WHAT THIS TASK INVOLVES:
Look through the entries that follow and count the lines with the word "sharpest". The reply is that number alone.
INFORMATION PROVIDED below:
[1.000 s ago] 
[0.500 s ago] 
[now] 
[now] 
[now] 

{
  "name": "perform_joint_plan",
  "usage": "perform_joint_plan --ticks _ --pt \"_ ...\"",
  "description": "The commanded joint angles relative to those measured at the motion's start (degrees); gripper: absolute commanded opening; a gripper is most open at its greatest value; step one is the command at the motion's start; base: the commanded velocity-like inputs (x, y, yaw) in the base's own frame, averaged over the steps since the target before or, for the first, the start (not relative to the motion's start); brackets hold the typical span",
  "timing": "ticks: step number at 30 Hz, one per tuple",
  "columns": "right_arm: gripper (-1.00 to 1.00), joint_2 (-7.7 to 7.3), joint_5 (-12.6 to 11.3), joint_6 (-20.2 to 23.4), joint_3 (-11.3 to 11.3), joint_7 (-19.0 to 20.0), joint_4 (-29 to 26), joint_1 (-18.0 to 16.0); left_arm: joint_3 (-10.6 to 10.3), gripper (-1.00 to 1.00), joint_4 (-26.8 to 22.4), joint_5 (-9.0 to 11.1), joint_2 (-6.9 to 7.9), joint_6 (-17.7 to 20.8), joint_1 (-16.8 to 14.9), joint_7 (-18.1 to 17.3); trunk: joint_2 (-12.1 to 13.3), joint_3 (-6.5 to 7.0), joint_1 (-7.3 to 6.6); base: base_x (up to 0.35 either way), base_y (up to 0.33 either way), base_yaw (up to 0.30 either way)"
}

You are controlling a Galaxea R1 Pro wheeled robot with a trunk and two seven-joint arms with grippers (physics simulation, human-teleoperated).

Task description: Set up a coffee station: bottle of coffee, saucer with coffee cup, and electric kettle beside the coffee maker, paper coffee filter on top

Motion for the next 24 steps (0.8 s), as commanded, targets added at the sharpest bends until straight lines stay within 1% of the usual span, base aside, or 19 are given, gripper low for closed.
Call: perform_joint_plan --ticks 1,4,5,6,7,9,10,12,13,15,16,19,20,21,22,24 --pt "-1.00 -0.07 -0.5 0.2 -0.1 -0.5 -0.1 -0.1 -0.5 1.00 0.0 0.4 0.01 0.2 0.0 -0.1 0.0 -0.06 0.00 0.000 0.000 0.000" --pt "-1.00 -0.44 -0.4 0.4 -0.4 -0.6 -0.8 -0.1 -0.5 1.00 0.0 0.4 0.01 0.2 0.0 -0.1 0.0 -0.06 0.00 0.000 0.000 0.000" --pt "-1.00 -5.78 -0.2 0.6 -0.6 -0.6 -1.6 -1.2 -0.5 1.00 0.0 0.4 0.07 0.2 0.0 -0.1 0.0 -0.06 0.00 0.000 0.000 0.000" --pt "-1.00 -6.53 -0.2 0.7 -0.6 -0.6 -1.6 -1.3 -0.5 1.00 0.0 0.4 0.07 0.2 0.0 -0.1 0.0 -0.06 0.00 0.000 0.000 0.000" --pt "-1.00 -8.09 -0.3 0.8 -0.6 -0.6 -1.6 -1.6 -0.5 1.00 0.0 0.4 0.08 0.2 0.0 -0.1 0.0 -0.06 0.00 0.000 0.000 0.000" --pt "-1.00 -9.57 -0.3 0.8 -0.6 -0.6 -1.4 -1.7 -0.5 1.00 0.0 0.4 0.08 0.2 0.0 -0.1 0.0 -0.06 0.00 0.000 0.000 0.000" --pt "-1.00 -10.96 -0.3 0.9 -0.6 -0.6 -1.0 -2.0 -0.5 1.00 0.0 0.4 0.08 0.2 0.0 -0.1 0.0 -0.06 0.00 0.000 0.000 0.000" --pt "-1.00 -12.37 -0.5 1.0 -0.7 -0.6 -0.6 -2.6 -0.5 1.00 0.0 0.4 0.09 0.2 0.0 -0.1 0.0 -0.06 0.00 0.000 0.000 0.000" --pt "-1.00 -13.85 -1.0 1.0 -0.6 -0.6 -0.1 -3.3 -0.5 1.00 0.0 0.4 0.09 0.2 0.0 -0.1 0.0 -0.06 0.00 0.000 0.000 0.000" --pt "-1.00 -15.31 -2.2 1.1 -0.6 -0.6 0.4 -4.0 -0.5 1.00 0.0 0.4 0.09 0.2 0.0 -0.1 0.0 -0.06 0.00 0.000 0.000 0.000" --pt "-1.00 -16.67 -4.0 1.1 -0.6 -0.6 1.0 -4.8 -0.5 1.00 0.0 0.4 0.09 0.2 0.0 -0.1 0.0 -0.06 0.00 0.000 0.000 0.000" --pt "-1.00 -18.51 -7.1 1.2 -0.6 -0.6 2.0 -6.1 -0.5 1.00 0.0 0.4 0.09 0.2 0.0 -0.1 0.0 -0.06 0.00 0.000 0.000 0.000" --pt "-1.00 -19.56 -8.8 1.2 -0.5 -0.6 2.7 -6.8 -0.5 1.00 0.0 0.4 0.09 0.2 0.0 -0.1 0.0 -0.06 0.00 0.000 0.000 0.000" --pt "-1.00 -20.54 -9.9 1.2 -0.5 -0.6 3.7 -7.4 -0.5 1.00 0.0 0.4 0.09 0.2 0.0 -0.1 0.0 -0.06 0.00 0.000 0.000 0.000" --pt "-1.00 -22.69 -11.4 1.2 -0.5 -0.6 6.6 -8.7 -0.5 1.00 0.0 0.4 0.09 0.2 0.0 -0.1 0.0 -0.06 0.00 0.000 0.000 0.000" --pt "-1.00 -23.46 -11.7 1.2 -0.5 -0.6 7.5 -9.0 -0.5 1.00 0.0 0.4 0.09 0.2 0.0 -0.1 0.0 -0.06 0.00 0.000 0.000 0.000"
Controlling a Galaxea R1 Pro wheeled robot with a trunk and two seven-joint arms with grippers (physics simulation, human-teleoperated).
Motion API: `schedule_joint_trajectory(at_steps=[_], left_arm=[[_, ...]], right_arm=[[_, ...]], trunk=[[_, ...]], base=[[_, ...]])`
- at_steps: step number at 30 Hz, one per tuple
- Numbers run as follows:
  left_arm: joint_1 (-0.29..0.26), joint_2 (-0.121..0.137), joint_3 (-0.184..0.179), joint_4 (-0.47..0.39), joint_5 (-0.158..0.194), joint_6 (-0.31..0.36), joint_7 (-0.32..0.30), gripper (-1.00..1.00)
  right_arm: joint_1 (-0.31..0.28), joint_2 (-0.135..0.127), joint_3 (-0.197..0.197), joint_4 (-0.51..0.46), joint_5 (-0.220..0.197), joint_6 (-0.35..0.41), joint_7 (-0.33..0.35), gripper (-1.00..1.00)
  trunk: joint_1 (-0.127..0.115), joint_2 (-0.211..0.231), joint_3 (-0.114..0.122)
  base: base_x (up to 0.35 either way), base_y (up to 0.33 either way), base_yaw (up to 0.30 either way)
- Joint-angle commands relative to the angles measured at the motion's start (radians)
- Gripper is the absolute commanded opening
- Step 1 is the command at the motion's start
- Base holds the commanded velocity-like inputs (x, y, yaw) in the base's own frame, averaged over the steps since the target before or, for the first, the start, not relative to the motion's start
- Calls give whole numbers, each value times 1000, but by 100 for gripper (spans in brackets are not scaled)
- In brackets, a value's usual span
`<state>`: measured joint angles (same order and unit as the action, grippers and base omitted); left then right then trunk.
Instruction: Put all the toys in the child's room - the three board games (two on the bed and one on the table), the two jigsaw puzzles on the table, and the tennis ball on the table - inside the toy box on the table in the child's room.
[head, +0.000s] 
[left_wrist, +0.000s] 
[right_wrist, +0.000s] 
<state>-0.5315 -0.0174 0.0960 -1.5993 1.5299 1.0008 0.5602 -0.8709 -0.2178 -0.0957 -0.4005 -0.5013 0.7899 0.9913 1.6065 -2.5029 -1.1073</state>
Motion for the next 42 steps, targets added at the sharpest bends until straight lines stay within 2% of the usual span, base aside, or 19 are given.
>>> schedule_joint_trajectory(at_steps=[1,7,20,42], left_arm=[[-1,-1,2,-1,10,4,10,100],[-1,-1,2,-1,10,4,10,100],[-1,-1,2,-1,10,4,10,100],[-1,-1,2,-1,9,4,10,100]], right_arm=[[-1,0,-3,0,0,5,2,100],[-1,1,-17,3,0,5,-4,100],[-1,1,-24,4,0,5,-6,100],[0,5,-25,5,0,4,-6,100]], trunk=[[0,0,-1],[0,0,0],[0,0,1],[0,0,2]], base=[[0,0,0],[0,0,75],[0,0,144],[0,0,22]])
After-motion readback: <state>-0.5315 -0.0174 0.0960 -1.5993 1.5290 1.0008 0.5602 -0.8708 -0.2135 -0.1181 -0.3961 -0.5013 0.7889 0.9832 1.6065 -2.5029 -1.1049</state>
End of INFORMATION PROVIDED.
YOUR RESPONSE:
2